In this subsection, we exam three factors which affect the performance of a GAN-based bi-modality image synthesis method: 1) parallel GANs vs. sequential GANs, 2) the order of the synthesis tasks, and 3) training strategies, i.e., supervised, unsupervised or semi-supervised. For all the following experiments, we synthesize 500 pairs of bi-modality images.

IV-C1 Parallel GANs vs. Sequential GANs:

In this experiment we compare the performance of two structures, i.e., parallel and sequential, for synthesizing bi-modality images in two medical tasks, i.e., prostate ADC-T2w image pairs and T1w-T2w brain images. To eliminate the effects arising from the training strategies, for both structures we adopt the unsupervised training strategy and the two network structures are illustrated in Fig. 2(a) and (c). For the sequential GANs, we experiment with two different orders for both tasks, i.e., z-ADC-T2w and z-T2w-ADC for prostate data and z-T1w-T2w and z-T2w-T1w for brain data, where z denotes a 128-ddimensional noise vector randomly selected from a fixed Gaussian distribution. Table I reports the results of synthetic images based on different network structures. The first four rows compare the quality of each single modality using the metrics of IS and FID. Clearly, for all metrics and modalities sequential GANs achieves superior performance to the parallel GANs. The last two rows compare the accuracy of the classifiers which are trained using synthetic images generated from different GANs and tested using real images. For all cases, the classifiers trained using synthetic images from sequential GANs outperforms those based on parallel GANs.

Refer to caption
Figure 6: Examples of (a) a real pair of T1w-T2w images, synthetic T1w-T2w images based on (b) parallel unsupervised GANs, (c) sequential unsupervised GANs (z-T1w-T2w), (d) sequential unsupervised GANs (z-T2w-T1w). The top row of (a)–(d) shows the T1w images and the bottom row shows the T2w images. The visualization results show that: 1) sequential GAN outperforms parallel GAN for generating images of better quality for one modality and similar quality for the other modality; 2) images of the modality synthesized later in the sequential GAN has a better visual quality than the other, i.e., T2w in (c) and T1w in (d) are more visually close to real images than the other.

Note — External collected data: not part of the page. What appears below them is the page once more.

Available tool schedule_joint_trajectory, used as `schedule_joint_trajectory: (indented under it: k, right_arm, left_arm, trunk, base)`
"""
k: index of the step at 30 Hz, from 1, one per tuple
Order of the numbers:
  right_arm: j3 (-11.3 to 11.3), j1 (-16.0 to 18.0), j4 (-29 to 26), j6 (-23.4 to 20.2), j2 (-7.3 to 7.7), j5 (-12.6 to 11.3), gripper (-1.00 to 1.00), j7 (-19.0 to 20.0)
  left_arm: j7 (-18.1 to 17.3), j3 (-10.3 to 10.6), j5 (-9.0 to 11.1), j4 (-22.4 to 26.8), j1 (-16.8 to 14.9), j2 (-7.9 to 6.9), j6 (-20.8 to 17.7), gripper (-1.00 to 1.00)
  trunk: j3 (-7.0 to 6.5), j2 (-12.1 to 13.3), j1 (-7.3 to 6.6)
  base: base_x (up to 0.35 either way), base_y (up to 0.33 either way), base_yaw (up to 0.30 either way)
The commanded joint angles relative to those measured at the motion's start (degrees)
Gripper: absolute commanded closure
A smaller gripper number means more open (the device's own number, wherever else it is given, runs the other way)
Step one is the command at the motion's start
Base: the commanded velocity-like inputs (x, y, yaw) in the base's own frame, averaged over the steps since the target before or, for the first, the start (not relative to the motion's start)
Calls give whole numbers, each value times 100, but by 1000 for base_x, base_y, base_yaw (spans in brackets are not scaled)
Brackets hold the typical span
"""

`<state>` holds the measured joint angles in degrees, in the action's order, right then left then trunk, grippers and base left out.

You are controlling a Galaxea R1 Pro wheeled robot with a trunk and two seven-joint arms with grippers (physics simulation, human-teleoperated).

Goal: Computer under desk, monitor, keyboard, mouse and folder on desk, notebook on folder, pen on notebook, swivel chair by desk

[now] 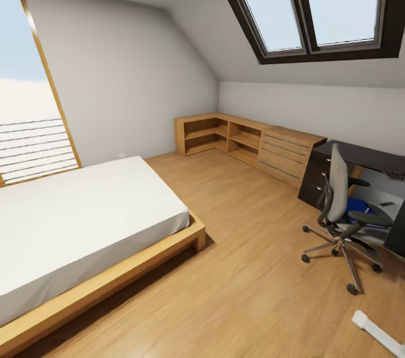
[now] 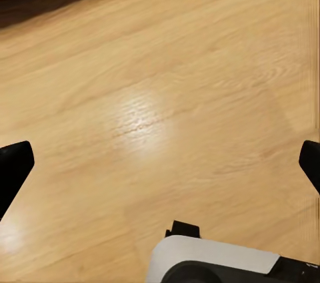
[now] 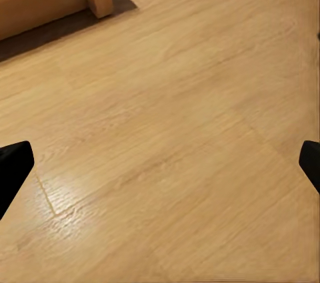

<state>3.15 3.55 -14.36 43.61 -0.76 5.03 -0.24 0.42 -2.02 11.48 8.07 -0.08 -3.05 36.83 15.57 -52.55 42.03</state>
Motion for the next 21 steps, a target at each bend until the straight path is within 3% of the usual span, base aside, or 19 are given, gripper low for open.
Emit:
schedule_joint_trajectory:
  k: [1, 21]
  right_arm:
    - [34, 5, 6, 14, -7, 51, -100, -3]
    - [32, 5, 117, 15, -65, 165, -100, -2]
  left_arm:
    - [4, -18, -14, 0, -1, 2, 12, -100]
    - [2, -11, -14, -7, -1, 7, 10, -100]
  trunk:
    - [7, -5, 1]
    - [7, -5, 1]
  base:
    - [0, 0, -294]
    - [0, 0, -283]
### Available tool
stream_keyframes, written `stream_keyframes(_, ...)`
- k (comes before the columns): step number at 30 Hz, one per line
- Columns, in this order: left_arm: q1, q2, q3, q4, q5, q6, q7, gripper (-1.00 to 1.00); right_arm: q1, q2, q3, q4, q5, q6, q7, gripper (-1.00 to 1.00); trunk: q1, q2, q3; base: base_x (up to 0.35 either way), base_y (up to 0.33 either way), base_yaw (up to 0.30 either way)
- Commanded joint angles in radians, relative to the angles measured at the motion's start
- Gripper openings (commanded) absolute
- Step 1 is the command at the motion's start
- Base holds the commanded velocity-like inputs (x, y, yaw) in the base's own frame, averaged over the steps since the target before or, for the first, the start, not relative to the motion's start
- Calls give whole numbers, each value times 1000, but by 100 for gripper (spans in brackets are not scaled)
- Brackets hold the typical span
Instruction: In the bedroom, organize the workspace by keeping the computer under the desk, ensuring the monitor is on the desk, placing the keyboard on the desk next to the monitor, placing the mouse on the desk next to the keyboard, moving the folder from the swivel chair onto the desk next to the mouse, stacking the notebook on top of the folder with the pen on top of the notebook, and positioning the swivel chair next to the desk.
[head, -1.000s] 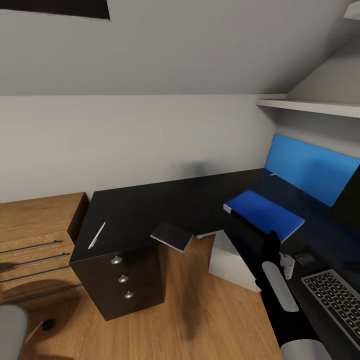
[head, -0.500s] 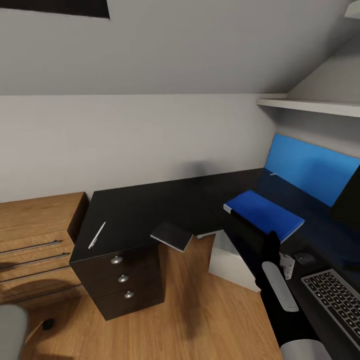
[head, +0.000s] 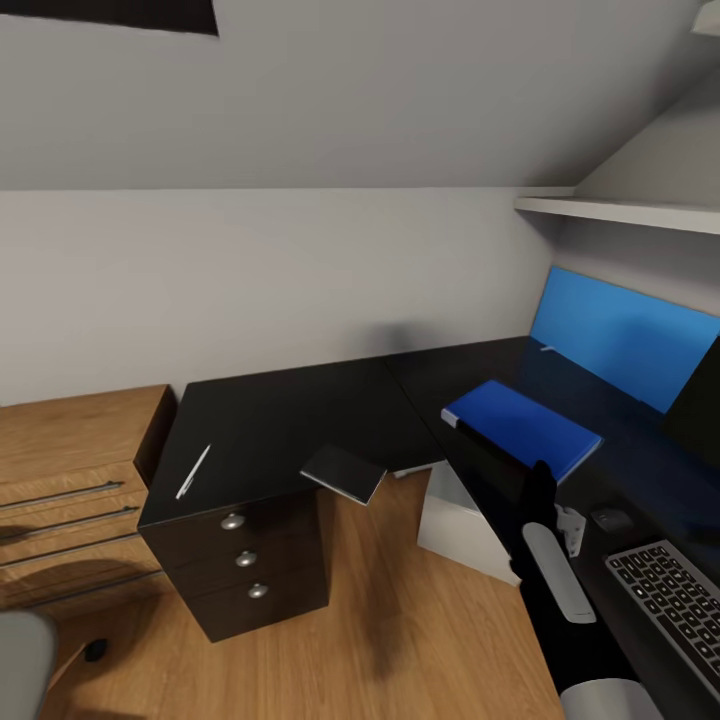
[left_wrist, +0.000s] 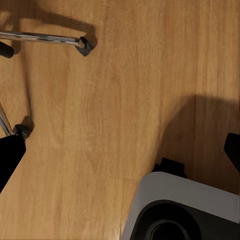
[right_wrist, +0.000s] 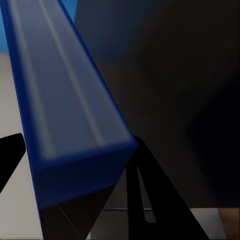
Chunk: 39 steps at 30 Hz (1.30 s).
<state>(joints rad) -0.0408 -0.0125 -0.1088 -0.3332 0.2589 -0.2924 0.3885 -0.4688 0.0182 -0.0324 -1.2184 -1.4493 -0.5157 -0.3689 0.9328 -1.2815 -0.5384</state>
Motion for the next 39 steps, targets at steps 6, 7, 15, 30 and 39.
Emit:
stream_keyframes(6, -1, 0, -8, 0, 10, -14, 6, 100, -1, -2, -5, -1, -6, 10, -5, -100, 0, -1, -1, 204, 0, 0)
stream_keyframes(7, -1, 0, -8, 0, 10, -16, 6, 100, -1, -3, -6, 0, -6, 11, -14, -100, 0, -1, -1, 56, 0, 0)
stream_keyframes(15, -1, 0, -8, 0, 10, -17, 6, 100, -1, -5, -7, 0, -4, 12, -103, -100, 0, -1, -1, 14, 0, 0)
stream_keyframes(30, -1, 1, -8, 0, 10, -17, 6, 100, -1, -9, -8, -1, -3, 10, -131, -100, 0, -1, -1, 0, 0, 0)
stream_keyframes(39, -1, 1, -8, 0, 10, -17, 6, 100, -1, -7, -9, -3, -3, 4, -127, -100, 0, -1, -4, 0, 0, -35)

Table II compares the performance of the two structures for synthesizing T1w-T2w brain images. Similarly, the performance of sequential GANs is consistently better for most metrics and modalities except for T1w using the IS metric. As the IXI dataset does not provide specific classification task (i.e., all data is from normal patients), we omit the classification accuracy in Table II. Fig. 6 shows a set of real T1w-T2w brain images and synthetic image pairs based on a parallel GAN and sequential GANs of two different orders. In general, the sequential GAN outperforms the parallel GAN for generating images of better quality for one modality and similar quality for the other.

IV-C2 Complexity Measurement for Sequential Synthesis:

We further validate the effectiveness of the complexity measurement for sequential synthesis. According to the method described in Sec. III-A) , the complexity of synthesizing ADC images and T2w images are 182.9 and 230.4 respectively, indicating a greater difficulty in generating T2w images than ADC images. The last two columns of Table I compare the quality of synthetic bi-modality images using different orders. Results show that generally speaking for most cases, the generation order z-ADCT2w achieves superior performance to the order z-T2w-ADC. These results validate two points: 1) the proposed method is effective in reflecting the complexity of a synthesis task, and 2) performing easier synthesis task first could achieve better performance for the bi-modality image synthesis task.

Similarly, we also exam the complexity of synthesizing T1w and T2w brain images which are very close to each other, indicating a similar difficulty in generating T1w and T2w images. By comparing the last two columns of Table II we also observe that the IS and FID of the images generated based on two different orders are similar, which are consistent with our previous conclusions.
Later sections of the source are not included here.